:: EXERCISE INSTRUCTIONS ::
The data are to be restated in full, exactly as presented.

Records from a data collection

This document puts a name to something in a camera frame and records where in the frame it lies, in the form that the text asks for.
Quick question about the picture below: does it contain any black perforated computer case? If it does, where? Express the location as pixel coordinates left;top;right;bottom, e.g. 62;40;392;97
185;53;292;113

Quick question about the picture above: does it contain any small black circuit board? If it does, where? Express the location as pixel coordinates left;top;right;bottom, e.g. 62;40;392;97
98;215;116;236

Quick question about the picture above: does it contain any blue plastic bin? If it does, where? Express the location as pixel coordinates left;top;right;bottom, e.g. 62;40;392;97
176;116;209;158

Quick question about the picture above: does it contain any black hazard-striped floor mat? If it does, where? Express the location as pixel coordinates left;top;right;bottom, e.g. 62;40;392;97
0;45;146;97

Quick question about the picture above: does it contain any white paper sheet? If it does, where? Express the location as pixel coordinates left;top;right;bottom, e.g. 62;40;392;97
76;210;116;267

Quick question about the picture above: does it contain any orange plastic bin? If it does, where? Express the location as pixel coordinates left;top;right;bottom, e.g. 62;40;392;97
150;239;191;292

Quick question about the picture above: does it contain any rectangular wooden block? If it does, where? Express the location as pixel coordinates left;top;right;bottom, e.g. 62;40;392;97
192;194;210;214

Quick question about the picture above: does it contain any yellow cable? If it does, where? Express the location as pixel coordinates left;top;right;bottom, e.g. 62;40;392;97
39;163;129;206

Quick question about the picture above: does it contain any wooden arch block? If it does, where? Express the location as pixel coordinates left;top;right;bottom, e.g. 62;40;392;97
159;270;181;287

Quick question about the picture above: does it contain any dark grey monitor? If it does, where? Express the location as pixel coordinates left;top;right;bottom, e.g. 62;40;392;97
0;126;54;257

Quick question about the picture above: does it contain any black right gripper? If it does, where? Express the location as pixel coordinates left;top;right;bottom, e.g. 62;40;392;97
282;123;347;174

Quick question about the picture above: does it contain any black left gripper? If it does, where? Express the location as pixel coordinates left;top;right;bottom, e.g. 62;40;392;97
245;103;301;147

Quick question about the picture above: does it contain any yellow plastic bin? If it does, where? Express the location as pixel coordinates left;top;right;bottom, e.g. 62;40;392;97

:: OUTPUT FOR THIS EXERCISE ::
This document puts a name to something in a camera frame and records where in the frame it lies, in the form that the text asks for.
Quick question about the picture below: does it contain any black perforated computer case? If it does, where? Express the location as pixel coordinates left;top;right;bottom, e.g. 62;40;392;97
185;53;292;113

Quick question about the picture above: does it contain any small black circuit board? If it does, where? Express the location as pixel coordinates left;top;right;bottom, e.g. 62;40;392;97
98;215;116;236

Quick question about the picture above: does it contain any blue plastic bin? If it does, where? Express the location as pixel coordinates left;top;right;bottom, e.g. 62;40;392;97
176;116;209;158

Quick question about the picture above: does it contain any black hazard-striped floor mat? If it does, where? Express the location as pixel coordinates left;top;right;bottom, e.g. 62;40;392;97
0;45;146;97

Quick question about the picture above: does it contain any white paper sheet? If it does, where? Express the location as pixel coordinates left;top;right;bottom, e.g. 62;40;392;97
76;210;116;267

Quick question about the picture above: does it contain any orange plastic bin? If it does, where? Express the location as pixel coordinates left;top;right;bottom, e.g. 62;40;392;97
150;239;191;292

Quick question about the picture above: does it contain any rectangular wooden block? If it does, where? Express the location as pixel coordinates left;top;right;bottom, e.g. 62;40;392;97
192;194;210;214

Quick question about the picture above: does it contain any yellow cable? If it does, where? Express the location as pixel coordinates left;top;right;bottom, e.g. 62;40;392;97
39;163;129;206

Quick question about the picture above: does it contain any wooden arch block? If it does, where? Express the location as pixel coordinates left;top;right;bottom, e.g. 62;40;392;97
159;270;181;287

Quick question about the picture above: does it contain any dark grey monitor? If it does, where? Express the location as pixel coordinates left;top;right;bottom, e.g. 62;40;392;97
0;126;54;257

Quick question about the picture above: does it contain any black right gripper? If it does, where? Express the location as pixel coordinates left;top;right;bottom, e.g. 62;40;392;97
282;123;347;174

Quick question about the picture above: does it contain any black left gripper? If it does, where? Express the location as pixel coordinates left;top;right;bottom, e.g. 62;40;392;97
245;103;301;147

Quick question about the picture above: does it contain any yellow plastic bin? If it does, where? Express the location as pixel coordinates left;top;right;bottom, e.g. 62;40;392;97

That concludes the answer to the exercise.